• [TASK TO COMPLETE]: Return the following from the records below: each line, word for word, starting with the line that contains "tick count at" and going on through the line that contains "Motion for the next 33", with nothing outside that range.

• [Extracted records]:
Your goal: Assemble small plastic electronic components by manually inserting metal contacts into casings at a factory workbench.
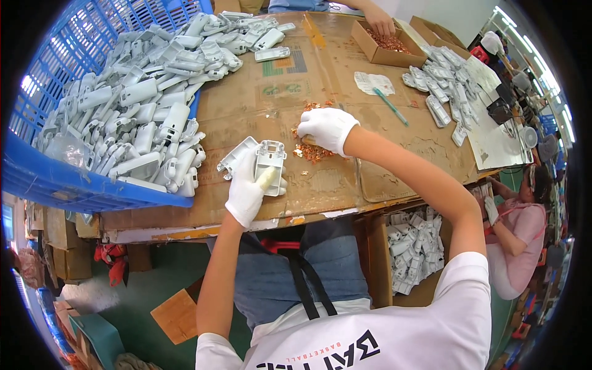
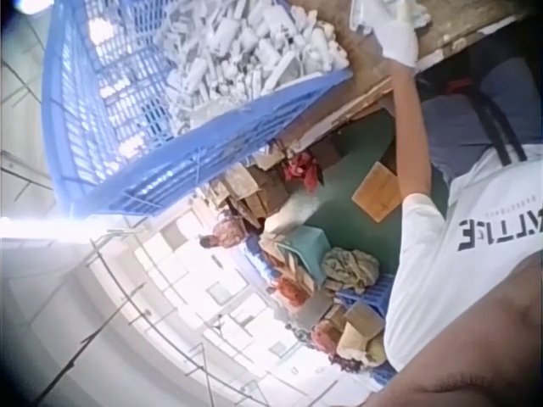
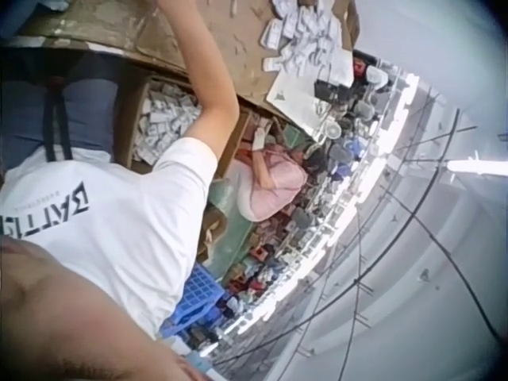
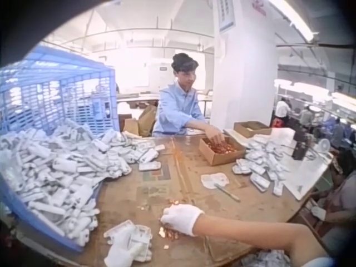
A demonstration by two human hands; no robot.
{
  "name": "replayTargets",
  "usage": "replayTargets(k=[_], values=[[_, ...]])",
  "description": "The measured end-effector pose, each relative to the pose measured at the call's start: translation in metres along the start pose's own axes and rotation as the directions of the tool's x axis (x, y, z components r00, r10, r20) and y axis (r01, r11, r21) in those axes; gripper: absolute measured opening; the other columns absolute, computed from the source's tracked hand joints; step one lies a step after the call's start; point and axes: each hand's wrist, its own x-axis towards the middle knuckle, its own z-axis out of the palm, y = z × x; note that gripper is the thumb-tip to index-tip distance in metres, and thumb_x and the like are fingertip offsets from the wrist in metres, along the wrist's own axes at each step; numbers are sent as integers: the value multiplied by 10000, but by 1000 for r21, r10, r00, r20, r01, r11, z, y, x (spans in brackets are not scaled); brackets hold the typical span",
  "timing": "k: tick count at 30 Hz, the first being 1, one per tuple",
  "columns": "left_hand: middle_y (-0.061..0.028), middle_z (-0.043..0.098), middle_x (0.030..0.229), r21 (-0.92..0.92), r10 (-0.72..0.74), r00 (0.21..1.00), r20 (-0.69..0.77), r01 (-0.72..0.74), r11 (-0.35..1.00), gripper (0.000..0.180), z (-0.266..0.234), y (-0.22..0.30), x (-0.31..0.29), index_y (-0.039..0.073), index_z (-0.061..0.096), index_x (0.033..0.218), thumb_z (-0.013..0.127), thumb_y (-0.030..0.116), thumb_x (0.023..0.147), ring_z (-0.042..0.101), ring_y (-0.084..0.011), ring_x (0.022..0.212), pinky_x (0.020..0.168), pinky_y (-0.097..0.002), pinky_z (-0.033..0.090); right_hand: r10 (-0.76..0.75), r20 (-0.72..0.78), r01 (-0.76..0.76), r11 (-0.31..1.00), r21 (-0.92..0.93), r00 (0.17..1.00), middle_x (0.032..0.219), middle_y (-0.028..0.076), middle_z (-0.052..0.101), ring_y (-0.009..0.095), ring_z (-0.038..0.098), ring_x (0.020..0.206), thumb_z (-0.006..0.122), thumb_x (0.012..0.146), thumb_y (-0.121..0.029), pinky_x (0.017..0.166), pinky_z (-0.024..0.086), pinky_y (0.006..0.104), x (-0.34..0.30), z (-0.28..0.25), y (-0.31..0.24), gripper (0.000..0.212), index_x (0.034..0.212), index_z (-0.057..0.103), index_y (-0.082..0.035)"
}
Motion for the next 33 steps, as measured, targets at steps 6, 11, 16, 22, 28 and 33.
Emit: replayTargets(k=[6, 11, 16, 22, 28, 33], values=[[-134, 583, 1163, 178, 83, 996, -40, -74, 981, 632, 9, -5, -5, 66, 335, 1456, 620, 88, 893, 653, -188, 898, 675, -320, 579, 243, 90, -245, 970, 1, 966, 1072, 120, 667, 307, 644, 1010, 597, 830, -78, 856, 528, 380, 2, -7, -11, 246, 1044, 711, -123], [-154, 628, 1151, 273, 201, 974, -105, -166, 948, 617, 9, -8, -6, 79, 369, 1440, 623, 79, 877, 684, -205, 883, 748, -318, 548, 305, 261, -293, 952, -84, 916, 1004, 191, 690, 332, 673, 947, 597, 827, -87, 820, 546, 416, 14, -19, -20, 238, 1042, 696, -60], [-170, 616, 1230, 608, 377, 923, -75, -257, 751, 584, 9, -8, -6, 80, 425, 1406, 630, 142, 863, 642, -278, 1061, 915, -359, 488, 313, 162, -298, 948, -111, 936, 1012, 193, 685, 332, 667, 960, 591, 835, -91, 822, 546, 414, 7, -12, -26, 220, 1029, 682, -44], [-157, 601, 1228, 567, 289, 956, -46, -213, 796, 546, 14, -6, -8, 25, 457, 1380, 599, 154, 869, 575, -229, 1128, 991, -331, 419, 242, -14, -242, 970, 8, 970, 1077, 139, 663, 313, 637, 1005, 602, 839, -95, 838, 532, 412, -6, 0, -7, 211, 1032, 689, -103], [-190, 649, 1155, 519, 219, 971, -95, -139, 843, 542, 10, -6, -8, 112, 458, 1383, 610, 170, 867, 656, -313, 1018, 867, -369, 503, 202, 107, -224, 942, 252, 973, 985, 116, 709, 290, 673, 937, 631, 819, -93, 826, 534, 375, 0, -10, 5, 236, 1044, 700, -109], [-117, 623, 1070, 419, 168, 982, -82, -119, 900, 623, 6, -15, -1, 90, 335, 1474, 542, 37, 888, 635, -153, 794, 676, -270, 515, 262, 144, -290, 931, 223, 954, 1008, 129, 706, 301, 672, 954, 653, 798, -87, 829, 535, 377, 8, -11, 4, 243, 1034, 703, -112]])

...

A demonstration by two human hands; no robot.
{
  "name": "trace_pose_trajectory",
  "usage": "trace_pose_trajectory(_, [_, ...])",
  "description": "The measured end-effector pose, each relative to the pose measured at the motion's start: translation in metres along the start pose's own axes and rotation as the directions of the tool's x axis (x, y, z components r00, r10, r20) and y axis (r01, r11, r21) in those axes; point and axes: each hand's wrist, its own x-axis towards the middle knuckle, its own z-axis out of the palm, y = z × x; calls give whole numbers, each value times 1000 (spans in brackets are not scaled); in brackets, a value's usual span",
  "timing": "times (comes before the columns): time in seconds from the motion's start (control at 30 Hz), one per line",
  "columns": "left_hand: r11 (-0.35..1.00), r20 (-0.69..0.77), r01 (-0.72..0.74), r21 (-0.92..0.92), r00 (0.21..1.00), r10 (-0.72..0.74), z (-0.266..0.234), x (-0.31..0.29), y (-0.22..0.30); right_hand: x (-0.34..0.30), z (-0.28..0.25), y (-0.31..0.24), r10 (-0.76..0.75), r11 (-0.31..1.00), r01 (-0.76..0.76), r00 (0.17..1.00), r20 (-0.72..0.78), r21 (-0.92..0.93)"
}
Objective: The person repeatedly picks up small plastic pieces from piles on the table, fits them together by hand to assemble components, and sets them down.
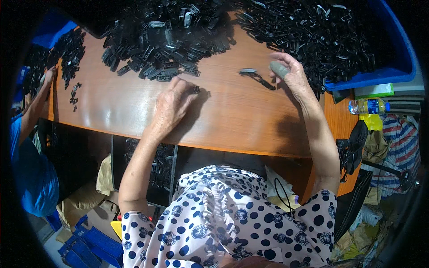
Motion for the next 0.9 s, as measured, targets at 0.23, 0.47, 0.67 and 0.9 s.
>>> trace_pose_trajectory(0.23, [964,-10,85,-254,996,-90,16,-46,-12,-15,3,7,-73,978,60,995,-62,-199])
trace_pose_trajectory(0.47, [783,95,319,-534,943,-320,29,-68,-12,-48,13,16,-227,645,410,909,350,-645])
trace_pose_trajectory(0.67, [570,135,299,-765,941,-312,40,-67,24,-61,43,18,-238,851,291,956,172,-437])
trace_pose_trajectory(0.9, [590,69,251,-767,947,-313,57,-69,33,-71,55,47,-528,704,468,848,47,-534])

• [COMPLETED EXERCISE]:
  "timing": "k: tick count at 30 Hz, the first being 1, one per tuple",
  "columns": "left_hand: middle_y (-0.061..0.028), middle_z (-0.043..0.098), middle_x (0.030..0.229), r21 (-0.92..0.92), r10 (-0.72..0.74), r00 (0.21..1.00), r20 (-0.69..0.77), r01 (-0.72..0.74), r11 (-0.35..1.00), gripper (0.000..0.180), z (-0.266..0.234), y (-0.22..0.30), x (-0.31..0.29), index_y (-0.039..0.073), index_z (-0.061..0.096), index_x (0.033..0.218), thumb_z (-0.013..0.127), thumb_y (-0.030..0.116), thumb_x (0.023..0.147), ring_z (-0.042..0.101), ring_y (-0.084..0.011), ring_x (0.022..0.212), pinky_x (0.020..0.168), pinky_y (-0.097..0.002), pinky_z (-0.033..0.090); right_hand: r10 (-0.76..0.75), r20 (-0.72..0.78), r01 (-0.76..0.76), r11 (-0.31..1.00), r21 (-0.92..0.93), r00 (0.17..1.00), middle_x (0.032..0.219), middle_y (-0.028..0.076), middle_z (-0.052..0.101), ring_y (-0.009..0.095), ring_z (-0.038..0.098), ring_x (0.020..0.206), thumb_z (-0.006..0.122), thumb_x (0.012..0.146), thumb_y (-0.121..0.029), pinky_x (0.017..0.166), pinky_z (-0.024..0.086), pinky_y (0.006..0.104), x (-0.34..0.30), z (-0.28..0.25), y (-0.31..0.24), gripper (0.000..0.212), index_x (0.034..0.212), index_z (-0.057..0.103), index_y (-0.082..0.035)"
}
Motion for the next 33 steps, as measured, targets at steps 6, 11, 16, 22, 28 and 33.

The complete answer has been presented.